Go through the entries below and tally each line holding the string "answers". Return the number only.

= Provided entries =
——————————

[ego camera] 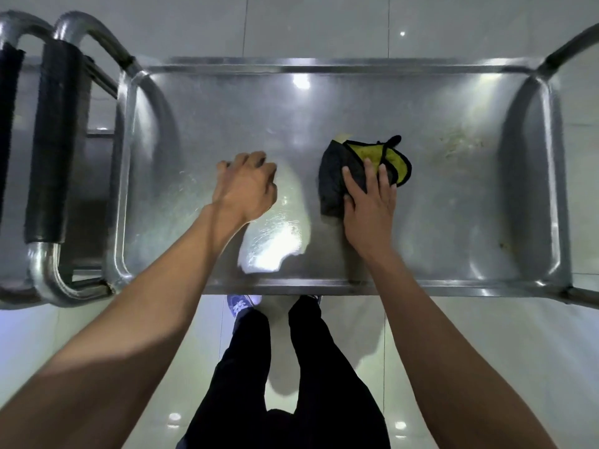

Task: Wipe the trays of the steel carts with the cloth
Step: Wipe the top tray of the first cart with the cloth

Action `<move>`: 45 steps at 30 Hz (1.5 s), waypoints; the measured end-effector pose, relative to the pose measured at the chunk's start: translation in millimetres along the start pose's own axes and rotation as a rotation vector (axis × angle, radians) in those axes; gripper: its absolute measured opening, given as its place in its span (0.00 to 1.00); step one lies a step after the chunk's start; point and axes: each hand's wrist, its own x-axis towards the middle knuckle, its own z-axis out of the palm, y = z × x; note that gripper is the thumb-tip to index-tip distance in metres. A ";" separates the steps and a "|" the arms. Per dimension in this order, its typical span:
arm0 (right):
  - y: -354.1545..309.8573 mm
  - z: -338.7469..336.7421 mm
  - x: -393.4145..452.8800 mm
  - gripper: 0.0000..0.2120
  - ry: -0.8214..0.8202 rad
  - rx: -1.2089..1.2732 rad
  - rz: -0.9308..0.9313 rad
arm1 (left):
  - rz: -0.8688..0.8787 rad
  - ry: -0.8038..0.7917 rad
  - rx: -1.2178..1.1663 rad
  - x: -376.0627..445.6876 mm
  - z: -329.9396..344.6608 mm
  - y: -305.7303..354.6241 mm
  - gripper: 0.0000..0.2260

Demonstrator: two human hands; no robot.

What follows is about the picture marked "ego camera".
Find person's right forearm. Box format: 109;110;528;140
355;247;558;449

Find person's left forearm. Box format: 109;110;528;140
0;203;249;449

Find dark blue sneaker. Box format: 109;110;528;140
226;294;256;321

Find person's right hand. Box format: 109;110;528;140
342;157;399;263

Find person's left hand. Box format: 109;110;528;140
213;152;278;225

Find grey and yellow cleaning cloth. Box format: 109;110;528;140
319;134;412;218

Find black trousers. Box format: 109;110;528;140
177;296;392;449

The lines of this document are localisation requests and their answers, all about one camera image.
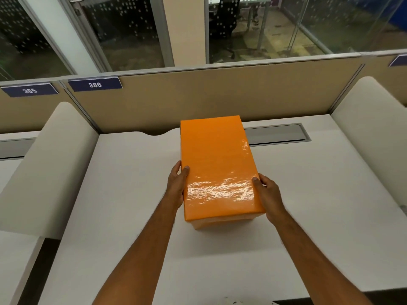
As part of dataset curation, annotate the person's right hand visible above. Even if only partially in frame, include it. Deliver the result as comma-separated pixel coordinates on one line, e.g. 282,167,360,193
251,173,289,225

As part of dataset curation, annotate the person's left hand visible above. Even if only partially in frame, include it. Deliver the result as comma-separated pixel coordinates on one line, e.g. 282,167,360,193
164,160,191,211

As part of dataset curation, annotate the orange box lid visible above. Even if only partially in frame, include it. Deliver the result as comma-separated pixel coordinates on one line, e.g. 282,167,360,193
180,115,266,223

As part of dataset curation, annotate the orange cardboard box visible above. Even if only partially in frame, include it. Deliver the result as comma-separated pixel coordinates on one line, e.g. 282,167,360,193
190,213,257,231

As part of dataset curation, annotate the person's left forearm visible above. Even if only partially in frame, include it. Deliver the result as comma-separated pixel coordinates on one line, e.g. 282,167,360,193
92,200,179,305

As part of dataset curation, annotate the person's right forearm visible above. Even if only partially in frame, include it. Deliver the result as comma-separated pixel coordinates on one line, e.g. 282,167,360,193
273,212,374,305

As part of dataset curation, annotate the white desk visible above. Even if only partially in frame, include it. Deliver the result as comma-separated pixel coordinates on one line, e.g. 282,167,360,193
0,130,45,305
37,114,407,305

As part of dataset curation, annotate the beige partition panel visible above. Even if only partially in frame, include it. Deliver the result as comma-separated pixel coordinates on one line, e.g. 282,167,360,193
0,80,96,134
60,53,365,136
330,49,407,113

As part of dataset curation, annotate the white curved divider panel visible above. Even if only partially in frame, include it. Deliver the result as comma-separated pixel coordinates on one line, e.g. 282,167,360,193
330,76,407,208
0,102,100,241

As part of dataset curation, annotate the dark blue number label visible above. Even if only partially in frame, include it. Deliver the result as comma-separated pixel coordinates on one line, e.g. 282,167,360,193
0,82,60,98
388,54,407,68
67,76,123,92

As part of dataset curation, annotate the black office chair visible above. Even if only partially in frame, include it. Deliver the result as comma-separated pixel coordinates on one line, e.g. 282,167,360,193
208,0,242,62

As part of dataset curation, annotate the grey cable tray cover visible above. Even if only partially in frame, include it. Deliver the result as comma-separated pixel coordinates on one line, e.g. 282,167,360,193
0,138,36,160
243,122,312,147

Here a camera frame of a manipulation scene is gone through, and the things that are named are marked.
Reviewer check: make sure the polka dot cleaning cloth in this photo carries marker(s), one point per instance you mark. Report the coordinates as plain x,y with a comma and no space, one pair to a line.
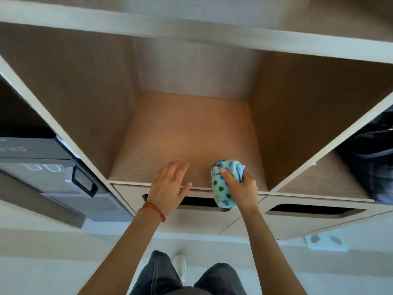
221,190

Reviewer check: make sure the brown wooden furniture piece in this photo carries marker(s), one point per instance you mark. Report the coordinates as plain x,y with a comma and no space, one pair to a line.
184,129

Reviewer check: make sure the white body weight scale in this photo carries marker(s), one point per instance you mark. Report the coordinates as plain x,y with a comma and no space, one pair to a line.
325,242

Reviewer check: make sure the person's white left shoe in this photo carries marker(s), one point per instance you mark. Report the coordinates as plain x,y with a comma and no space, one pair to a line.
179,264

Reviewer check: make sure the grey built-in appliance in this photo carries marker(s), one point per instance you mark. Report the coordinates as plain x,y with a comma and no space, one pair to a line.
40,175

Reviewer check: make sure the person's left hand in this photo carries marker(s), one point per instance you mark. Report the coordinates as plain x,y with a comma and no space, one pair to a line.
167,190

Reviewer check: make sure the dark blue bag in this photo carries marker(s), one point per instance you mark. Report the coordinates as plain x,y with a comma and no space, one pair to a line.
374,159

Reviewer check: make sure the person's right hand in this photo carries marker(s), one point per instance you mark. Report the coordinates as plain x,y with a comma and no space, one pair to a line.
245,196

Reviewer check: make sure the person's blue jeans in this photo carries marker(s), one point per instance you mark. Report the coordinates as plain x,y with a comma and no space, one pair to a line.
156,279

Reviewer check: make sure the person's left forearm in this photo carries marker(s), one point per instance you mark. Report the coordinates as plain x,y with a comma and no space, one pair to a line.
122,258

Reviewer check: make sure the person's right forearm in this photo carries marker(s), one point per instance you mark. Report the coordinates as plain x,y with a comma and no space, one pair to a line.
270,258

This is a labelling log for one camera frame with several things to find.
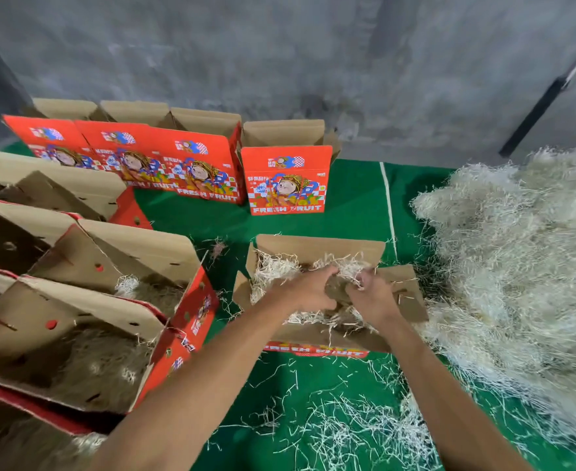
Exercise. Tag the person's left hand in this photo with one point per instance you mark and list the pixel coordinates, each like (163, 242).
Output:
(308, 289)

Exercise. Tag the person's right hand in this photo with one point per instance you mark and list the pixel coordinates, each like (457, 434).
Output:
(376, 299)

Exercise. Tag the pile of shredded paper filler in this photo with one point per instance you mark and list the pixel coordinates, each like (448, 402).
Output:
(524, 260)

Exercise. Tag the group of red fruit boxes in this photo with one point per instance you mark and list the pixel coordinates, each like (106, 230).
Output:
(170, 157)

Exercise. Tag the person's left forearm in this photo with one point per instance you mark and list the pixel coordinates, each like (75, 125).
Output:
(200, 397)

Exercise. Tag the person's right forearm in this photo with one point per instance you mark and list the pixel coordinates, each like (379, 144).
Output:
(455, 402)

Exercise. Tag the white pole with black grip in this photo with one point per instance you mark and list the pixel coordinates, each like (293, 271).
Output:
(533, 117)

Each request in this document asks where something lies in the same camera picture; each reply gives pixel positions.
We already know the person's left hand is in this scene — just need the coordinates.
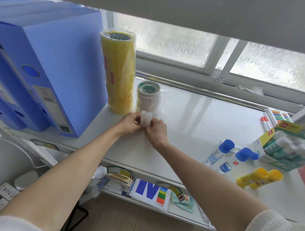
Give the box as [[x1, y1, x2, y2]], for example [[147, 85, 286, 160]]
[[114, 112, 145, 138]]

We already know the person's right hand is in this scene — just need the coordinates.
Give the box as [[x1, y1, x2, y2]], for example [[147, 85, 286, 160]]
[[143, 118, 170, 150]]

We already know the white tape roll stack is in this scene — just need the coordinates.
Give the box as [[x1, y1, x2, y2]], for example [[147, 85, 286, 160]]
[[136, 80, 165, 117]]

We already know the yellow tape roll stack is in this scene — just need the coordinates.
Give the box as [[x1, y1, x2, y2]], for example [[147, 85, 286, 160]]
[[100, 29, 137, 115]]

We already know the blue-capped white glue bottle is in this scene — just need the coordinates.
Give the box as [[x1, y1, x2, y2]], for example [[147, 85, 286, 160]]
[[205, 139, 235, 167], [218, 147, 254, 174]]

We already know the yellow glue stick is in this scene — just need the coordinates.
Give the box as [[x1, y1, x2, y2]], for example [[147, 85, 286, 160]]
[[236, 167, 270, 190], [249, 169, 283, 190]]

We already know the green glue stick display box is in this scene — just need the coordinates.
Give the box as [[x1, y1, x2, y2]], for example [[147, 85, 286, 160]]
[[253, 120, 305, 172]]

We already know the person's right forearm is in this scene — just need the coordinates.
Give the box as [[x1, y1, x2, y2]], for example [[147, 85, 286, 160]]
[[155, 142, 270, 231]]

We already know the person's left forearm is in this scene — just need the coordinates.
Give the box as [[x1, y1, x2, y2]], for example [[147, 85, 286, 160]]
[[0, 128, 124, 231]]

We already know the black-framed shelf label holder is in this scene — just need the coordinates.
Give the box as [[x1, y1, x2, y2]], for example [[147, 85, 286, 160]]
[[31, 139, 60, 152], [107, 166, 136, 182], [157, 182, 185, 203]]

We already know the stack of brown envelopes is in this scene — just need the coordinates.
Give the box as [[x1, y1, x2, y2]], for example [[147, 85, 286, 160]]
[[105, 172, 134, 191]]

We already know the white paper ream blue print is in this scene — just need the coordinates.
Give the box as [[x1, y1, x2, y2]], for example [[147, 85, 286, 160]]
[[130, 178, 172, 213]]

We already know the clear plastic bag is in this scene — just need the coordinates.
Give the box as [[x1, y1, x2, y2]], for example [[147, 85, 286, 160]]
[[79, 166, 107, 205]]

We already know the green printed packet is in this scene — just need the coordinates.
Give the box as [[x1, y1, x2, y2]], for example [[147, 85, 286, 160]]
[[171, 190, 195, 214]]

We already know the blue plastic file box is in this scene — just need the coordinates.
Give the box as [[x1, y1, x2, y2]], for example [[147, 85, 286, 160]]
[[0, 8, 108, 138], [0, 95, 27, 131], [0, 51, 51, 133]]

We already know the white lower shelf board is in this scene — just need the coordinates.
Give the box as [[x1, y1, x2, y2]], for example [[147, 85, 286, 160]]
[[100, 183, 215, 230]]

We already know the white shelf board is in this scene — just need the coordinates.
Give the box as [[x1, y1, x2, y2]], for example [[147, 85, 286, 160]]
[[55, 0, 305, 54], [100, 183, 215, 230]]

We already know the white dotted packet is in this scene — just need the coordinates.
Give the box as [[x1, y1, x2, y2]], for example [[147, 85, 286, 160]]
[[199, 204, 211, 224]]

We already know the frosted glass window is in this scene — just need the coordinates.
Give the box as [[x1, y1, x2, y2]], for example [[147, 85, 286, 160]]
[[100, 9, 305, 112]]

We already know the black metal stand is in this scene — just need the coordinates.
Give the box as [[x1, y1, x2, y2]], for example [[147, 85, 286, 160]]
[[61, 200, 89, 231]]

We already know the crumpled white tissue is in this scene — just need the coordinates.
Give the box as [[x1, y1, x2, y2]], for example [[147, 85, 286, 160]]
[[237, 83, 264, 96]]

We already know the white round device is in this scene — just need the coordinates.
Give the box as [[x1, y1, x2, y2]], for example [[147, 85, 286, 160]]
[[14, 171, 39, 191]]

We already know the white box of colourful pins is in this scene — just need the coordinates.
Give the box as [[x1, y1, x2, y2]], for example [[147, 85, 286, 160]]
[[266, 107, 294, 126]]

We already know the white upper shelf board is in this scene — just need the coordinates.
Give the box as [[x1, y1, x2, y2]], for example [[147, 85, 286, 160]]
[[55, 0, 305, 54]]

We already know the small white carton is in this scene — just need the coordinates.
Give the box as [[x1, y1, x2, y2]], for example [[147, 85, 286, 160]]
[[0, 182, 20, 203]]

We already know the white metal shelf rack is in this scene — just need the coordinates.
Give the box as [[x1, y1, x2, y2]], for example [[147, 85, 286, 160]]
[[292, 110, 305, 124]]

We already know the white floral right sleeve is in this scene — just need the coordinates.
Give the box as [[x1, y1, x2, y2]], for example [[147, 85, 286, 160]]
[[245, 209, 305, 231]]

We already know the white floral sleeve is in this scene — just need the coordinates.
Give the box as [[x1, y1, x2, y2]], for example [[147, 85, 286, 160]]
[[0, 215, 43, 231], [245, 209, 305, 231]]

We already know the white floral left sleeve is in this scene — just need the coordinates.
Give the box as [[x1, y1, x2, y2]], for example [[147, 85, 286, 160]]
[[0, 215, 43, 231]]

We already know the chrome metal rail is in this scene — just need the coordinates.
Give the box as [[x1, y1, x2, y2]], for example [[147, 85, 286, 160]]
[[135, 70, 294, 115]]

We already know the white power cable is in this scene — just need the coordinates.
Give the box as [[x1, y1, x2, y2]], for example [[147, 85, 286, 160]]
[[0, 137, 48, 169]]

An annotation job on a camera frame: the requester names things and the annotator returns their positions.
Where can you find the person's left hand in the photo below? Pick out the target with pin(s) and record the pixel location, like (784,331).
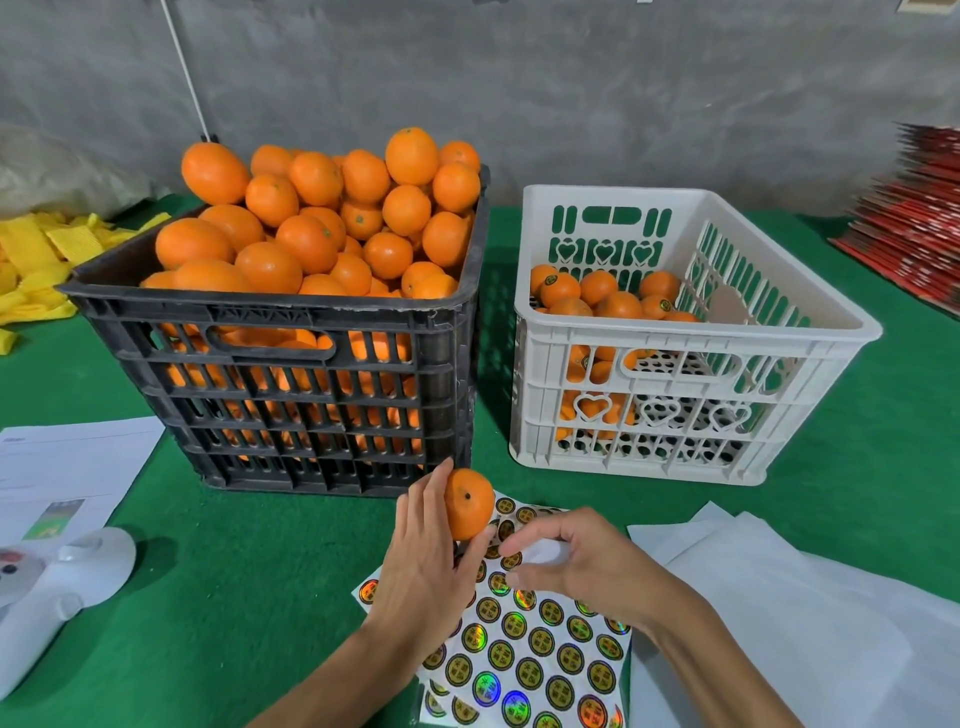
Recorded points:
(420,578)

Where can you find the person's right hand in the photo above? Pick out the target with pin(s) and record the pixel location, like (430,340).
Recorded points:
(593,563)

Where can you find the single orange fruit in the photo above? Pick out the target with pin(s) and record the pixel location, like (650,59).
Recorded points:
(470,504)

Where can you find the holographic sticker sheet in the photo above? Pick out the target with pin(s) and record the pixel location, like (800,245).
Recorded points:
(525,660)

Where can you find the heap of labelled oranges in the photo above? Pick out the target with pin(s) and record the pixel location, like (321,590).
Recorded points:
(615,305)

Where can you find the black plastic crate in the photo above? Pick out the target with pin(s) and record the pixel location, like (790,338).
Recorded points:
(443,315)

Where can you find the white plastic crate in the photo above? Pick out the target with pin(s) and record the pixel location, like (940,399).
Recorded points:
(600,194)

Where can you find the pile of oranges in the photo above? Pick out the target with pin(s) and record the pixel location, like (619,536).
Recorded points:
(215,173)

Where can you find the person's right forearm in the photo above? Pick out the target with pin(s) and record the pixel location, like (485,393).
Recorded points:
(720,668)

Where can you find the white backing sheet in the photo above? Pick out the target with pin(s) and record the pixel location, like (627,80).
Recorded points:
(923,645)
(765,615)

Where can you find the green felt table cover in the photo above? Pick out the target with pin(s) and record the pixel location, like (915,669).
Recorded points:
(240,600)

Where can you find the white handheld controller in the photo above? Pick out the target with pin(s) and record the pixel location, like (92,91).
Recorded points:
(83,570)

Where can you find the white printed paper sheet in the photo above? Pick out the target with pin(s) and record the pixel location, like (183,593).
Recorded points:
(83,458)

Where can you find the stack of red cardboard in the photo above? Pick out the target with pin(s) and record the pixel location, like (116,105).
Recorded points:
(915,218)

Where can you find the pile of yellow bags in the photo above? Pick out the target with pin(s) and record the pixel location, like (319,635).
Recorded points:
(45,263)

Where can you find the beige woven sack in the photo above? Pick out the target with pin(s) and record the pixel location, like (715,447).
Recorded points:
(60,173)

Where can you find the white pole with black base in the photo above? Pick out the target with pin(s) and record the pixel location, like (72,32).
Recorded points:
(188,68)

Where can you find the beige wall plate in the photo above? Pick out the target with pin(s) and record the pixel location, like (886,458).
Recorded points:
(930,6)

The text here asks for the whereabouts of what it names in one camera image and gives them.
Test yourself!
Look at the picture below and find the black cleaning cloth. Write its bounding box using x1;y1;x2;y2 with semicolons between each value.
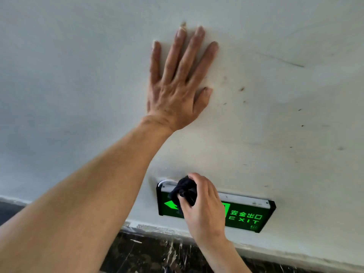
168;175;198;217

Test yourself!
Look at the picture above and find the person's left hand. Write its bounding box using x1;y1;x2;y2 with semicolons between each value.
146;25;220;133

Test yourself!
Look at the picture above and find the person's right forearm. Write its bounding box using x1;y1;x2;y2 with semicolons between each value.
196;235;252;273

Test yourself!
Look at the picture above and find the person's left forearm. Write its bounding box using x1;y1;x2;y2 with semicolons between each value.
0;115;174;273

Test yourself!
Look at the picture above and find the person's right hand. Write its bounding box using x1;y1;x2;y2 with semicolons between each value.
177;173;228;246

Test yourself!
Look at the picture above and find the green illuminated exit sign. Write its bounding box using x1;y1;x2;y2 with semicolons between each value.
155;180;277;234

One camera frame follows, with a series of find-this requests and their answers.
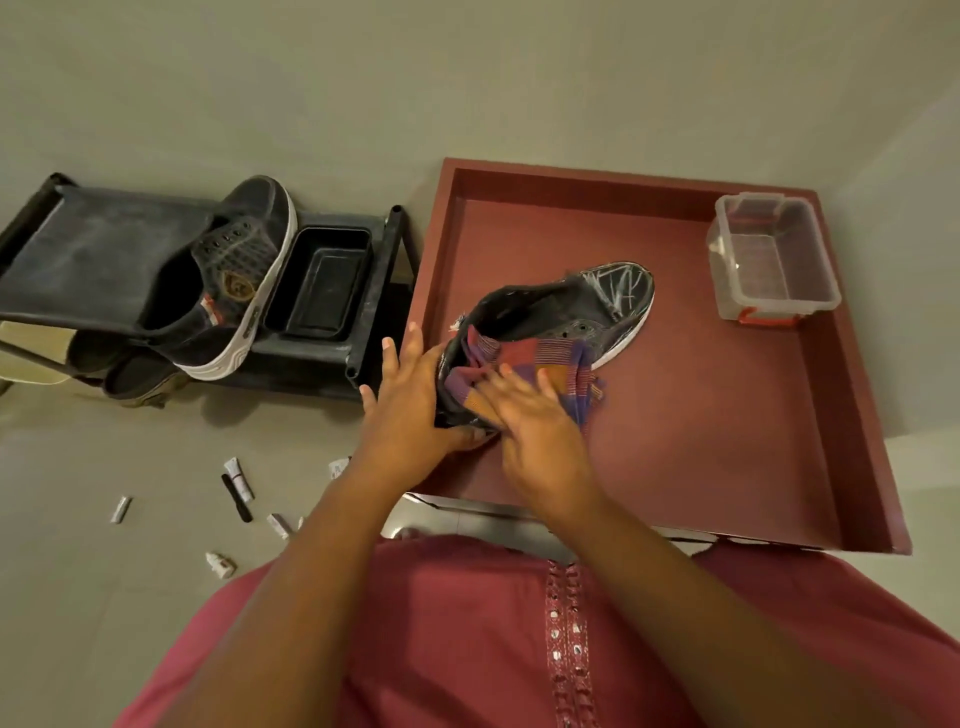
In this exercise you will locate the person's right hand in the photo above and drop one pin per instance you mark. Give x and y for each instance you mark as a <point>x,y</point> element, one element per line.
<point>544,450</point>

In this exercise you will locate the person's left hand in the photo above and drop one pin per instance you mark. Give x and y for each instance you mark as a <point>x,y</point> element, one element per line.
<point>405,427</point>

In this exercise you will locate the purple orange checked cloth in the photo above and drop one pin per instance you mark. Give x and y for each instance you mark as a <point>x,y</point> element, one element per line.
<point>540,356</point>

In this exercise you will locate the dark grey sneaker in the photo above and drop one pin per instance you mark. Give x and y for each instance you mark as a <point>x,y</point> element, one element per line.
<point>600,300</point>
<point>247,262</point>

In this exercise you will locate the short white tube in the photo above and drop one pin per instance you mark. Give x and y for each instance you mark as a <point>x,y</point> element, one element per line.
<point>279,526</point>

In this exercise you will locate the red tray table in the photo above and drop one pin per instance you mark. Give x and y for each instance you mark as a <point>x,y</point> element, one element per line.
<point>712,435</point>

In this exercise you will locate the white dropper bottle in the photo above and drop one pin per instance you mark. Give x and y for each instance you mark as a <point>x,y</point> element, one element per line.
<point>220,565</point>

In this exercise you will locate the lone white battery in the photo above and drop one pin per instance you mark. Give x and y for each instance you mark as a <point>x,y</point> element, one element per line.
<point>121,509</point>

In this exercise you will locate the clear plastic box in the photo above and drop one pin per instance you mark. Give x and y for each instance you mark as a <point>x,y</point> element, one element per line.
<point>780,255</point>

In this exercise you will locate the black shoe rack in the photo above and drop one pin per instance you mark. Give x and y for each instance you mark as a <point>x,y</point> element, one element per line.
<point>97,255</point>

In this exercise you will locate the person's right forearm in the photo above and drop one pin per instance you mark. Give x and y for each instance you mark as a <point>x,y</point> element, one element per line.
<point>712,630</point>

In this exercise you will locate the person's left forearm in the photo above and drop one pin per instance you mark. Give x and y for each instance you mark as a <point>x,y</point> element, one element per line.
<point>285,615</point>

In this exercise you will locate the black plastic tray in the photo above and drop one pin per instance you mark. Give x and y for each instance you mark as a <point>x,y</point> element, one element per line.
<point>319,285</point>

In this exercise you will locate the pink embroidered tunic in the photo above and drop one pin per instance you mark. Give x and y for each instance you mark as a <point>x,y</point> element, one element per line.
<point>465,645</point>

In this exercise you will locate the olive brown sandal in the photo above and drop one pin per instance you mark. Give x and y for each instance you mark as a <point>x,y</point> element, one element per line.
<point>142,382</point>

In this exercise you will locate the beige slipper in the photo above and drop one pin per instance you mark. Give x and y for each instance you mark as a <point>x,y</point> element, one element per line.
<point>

——————————

= The answer =
2